According to Readme · DuckDB.jl (juliahub.com) you’d probably have to delete the cached DuckDB folders in .julia/compiled/v1.10/ (or your version of Julia) before adding the package again, so the package gets recompiled with the version of DuckDB that you have pointed to with your environment variable
I got extensions to work on Windows now by doing the following:
Open PowerShell on Windows and set the environment variable like so:
$Env:JULIA_DUCKDB_LIBRARY=“path/to/duckdb.dll”
Run julia.exe from the same Shell instance
Delete DuckDB and DuckDB_jll folders from .julia/compiled/v1.10/
From the Julia repl running in PowerShell: Remove the DuckDB package from Julia and add it again
Just proceed to set up your DuckDB connection and use “INSTALL fts” without any further modifications
This might also work by setting the environment variable directly in Julia like you already did instead of using PowerShell, but I haven’t tested it myself. If you set the environment variable temporarily in PowerShell things might break with the next update of DuckDB.jl and you might have to repeat the whole process over, though
I don’t know how so set environment variables permanently on Windows without admin rights
If setting the environment variable from within Julia works for you, you could maybe add it to a startup file in the .julia/config folder as decribed here so you won’t ever have to worry about setting it before updating DuckDB.jl (you’d still have to remember to always manually download and replace the matching duckdb.dll, though)
What does it mean that this works? Like what does it tell us about what is wrong in the DuckDB.jl package? Is it some sort of version incompatibility with the DuckDB_jll and the extension?
This seems to be the explanation of the issue, but I don’t really understand what it means:
This is not as simple as fixing the platform regrettably. Julia uses the mingw toolchain to compile Windows extensions in Yggdrassil, instead of the native MSVC toolchain, see e.g. here. As a result, the Julia binaries are not compatible with standard DuckDB extensions like the ones compiled for e.g. Python. For Julia on Windows we would need to compile all extensions with the same MinGW toolchain which is a large undertaking.
Fortunately for me, the workaround above works for now.
Some 3rd non-DuckDB entity starts to build the DuckDB extensions in DuckDB’s packages format for the windows mingw target. That target could be patched to point to that 3rd party’s server.
The extensions are build as Julia packages in Yggdrasil. Some kind of message suggesting to install using Pkg could be added when people try to install packages through DuckDB. This seems reasonably do-able since all the infrastructure is in place.
DuckDB gives in and makes windows + mingw an official platform – but this seems unlikely: projects usually either choose one of MSVC or mingw for 1st party support and the other may get 3rd party support (see: e.g. Python having full support for MSVC and the unofficial mingw builds having much more spotty support).
It may be possible to use MSVC compiled extensions from MINGW DuckDB now that it can be extended using a C interface rather than a C++ one C API extensions by samansmink · Pull Request #12682 · duckdb/duckdb · GitHub . I don’t know a lot about this stuff, but enough to know that there could still be some obstacles to it working smoothly.
Actually, if I look at the bandaid fix above (I haven’t tried it yet), the only actual change is it downloads the duckdb.dll file from their GitHub, right? Isn’t a possible shortterm fix to just use those files in DuckDB_jll instead of building our own?
The _jll files are all build by BinaryBuilder from recipes in Yggdrasil. I don’t think it would fly just downloading a binary instead.

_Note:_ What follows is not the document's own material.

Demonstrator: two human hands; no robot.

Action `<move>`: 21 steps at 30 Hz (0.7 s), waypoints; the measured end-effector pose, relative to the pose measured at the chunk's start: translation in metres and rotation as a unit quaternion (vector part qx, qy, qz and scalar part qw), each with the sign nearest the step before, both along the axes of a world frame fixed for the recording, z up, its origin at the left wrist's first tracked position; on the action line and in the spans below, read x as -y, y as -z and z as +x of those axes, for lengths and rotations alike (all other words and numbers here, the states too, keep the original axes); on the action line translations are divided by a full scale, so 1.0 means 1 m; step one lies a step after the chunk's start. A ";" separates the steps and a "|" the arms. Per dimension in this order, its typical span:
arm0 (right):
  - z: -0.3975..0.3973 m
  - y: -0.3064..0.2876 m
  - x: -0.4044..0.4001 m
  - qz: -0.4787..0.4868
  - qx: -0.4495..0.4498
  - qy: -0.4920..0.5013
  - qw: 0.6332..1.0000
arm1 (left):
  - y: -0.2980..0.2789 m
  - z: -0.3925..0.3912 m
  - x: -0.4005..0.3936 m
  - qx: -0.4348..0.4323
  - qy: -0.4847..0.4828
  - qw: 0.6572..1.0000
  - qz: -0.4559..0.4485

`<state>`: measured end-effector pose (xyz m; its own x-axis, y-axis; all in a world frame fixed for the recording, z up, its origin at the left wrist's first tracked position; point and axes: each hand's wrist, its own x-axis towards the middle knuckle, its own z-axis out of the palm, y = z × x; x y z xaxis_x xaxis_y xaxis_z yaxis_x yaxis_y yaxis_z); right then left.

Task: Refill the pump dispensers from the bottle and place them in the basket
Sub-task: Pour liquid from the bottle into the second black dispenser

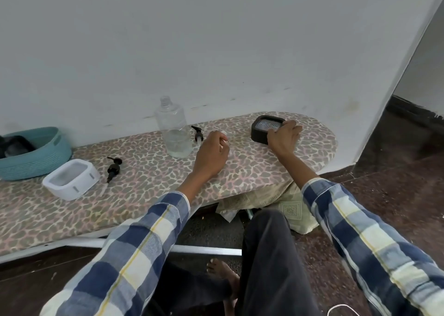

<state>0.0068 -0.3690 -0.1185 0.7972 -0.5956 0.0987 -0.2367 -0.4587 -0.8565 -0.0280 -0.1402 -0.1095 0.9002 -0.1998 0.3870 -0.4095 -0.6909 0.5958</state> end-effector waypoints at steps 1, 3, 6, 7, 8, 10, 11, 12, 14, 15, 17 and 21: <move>0.001 0.000 0.002 0.028 -0.006 0.003 1.000 | 0.001 0.003 0.005 -0.005 0.003 1.000 -0.005; 0.003 0.001 0.007 0.067 -0.016 -0.004 0.998 | 0.003 0.009 0.014 -0.014 0.005 1.000 -0.018; 0.005 0.002 0.015 0.103 -0.041 -0.020 0.994 | 0.004 0.016 0.028 -0.031 0.000 0.999 -0.038; 0.006 0.000 0.017 0.116 -0.049 -0.023 0.992 | 0.004 0.019 0.032 -0.040 -0.002 0.998 -0.044; 0.007 -0.001 0.020 0.127 -0.055 -0.026 0.990 | 0.005 0.021 0.037 -0.052 -0.002 0.997 -0.049; 0.009 -0.005 0.024 0.151 -0.077 -0.030 0.985 | 0.006 0.027 0.046 -0.074 -0.001 0.996 -0.052; 0.011 -0.006 0.027 0.161 -0.085 -0.032 0.983 | 0.005 0.030 0.051 -0.085 0.000 0.995 -0.053; 0.012 -0.007 0.028 0.168 -0.088 -0.036 0.981 | 0.004 0.033 0.055 -0.098 0.002 0.994 -0.055; 0.013 -0.007 0.031 0.185 -0.082 -0.039 0.978 | 0.000 0.038 0.066 -0.131 0.006 0.989 -0.065; 0.013 -0.006 0.033 0.200 -0.074 -0.037 0.976 | -0.002 0.040 0.071 -0.147 0.007 0.987 -0.071; 0.010 -0.006 0.034 0.224 -0.054 -0.041 0.972 | -0.009 0.044 0.081 -0.179 0.009 0.980 -0.087; 0.005 0.002 0.036 0.215 -0.025 -0.060 0.974 | -0.010 0.052 0.093 -0.235 0.020 0.965 -0.113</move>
<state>0.0113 -0.4047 -0.1204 0.8613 -0.4748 -0.1807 -0.2504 -0.0872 -0.9642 0.0244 -0.2330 -0.0997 0.9804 -0.1956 -0.0251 -0.0800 -0.5106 0.8561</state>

It might be possible to provide a package libduckdb_upstream or similar which has DuckDB’s release as an artifact. The main problem I see is that Julia’s dependency management does not allow for multiple packages to “provide” some virtual package, so DuckDB.jl would still depend on DuckDB_jll.
As far as I understand, their binary blob links to MSVC, but Julia doesn’t work with that compiler, so just fetching more easily that library won’t address the underlining problem of incompatible libraries.